The method of characteristics is used to study the structure of steady, relativistic jets containing a toroidal magnetic field component. We assume axisymmetry and perfect conductivity for the fluid flows. Oblique, relativistic, magnetic shocks are handled using a shock-fitting procedure. The effects of the magnetic field on the collimation and propagation of the jets are studied when the external medium has a constant or decreasing pressure distribution. Our parameter study is confined to underexpanded jet flows which have an ultrarelativistic equation of state and extremely super-magnetosonic bulk velocities. The magnetic energy density, however, may range from zero to extreme dominance. These simulations are therefore relevant to compact radio jet sources which exhibit superluminal motion. For slightly underexpanded jets propagating into a constant-pressure external medium, the jet structure is quite periodic. This periodicity is enhanced as the toroidal field strength increases and the jet is strongly pinched. Recollimation occurs whether or not a toroidal field is present.
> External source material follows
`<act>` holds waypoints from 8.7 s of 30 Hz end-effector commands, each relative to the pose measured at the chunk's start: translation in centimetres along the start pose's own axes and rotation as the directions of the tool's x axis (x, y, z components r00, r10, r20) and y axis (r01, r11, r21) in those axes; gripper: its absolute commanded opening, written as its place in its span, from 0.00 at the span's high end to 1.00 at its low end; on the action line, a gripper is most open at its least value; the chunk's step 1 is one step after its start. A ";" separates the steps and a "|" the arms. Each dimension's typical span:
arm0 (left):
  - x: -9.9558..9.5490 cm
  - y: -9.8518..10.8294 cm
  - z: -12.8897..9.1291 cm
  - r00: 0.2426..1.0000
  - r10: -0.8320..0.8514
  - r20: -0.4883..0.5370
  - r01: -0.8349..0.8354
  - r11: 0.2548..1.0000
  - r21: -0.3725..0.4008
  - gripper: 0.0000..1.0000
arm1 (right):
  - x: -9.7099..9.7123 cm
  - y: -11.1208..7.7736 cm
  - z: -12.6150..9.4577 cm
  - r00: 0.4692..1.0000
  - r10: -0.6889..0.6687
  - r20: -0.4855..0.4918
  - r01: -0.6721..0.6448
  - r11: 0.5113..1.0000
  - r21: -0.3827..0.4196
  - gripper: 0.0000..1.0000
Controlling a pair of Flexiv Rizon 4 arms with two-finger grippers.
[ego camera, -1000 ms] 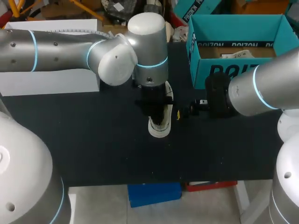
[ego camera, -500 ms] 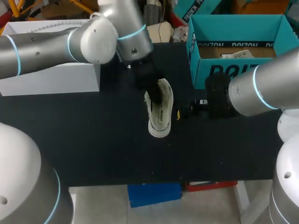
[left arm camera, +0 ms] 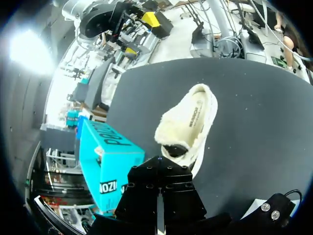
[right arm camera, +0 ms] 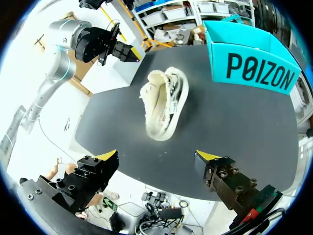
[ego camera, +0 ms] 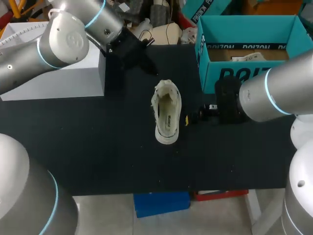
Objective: Take the shoe out of the shoebox, open the shoe tongue, remove and reinsert the insole, then place the shoe into the shoebox
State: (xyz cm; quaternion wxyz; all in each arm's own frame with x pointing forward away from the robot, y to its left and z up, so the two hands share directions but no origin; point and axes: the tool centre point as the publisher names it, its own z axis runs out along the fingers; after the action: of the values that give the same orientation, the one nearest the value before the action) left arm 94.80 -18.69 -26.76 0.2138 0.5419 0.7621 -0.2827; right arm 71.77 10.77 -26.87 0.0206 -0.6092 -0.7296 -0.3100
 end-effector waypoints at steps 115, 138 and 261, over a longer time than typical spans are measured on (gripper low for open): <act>11.6 -6.5 -5.5 0.683 -0.721 -0.114 0.716 0.692 -0.085 0.00 | 0.2 0.0 0.1 1.000 0.001 0.005 -0.001 1.000 -0.002 0.00; 10.0 -5.1 -5.3 0.629 -0.773 -0.089 0.770 0.634 -0.071 0.00 | 0.2 0.0 0.1 1.000 0.001 0.005 -0.001 1.000 -0.002 0.00; 18.1 -3.1 -12.5 0.452 -0.884 0.117 0.892 0.451 -0.040 0.00 | -5.4 9.7 17.5 0.953 -0.046 0.301 -0.072 0.927 0.367 0.55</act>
State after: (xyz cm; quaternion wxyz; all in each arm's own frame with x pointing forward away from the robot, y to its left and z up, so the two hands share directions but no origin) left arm 85.91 1.64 -28.05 0.0881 0.0422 0.9364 -0.3370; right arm 87.44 14.62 -37.89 0.0233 -0.6394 -0.7654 -0.0689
When the jet propagates into an external medium of decreasing pressure its structure is very dependent upon the pressure gradient. For a pressure law p ∝ z–2, where z is the distance from the jet source, the periodic structure is lost. A nonmagnetic jet expands freely into the external medium and eventually comes into pressure equilibrium with it. A toroidal magnetic field cannot stop the jet from expanding. When p ∝ z–1, a semi-periodic structure is regained, and again this periodicity is particularly noticeable when a strong toroidal field is present; however, the magnetic field cannot prevent the jet from expanding, although it can greatly reduce the rate at which it does so.